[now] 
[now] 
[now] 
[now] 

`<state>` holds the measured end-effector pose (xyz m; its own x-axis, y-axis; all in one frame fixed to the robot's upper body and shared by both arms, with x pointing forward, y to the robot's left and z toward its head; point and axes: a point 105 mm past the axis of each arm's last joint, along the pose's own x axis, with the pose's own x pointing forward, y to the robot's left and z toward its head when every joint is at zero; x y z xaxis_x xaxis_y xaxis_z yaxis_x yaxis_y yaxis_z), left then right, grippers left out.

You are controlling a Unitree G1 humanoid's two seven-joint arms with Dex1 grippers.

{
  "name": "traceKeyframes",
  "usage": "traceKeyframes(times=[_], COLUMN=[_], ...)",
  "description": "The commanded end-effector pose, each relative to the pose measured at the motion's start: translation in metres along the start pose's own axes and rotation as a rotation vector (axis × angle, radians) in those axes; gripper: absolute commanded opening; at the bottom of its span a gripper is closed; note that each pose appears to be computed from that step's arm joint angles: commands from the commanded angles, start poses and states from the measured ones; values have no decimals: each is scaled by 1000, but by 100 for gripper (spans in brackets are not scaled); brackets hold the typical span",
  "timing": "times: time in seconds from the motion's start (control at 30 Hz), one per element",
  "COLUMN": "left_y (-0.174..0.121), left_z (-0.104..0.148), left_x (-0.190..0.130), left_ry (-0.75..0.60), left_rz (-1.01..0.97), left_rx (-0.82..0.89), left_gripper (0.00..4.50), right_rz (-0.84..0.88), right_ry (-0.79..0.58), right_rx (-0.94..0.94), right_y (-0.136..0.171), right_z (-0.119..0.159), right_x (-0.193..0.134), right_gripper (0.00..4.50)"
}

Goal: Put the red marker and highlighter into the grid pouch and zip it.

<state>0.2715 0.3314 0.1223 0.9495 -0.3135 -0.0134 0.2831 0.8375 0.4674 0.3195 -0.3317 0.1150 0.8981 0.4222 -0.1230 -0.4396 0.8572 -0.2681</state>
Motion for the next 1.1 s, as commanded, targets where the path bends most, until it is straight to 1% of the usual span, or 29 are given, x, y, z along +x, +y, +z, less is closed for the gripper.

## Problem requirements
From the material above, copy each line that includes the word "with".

## Output for this task
`<state>` holds the measured end-effector pose (xyz m; its own x-axis, y-axis; all in one frame fixed to the robot's upper body and shared by both arms, with x pointing forward, y to the robot's left and z toward its head; point and axes: a point 105 mm past the axis of each arm's last joint, along the pose's own x axis, with the pose's own x pointing forward, y to the robot's left and z toward its head when every joint is at zero; x y z xaxis_x xaxis_y xaxis_z yaxis_x yaxis_y yaxis_z), left then right, grippers left out.
You are controlling a Unitree G1 humanoid's two seven-joint arms with Dex1 grippers.

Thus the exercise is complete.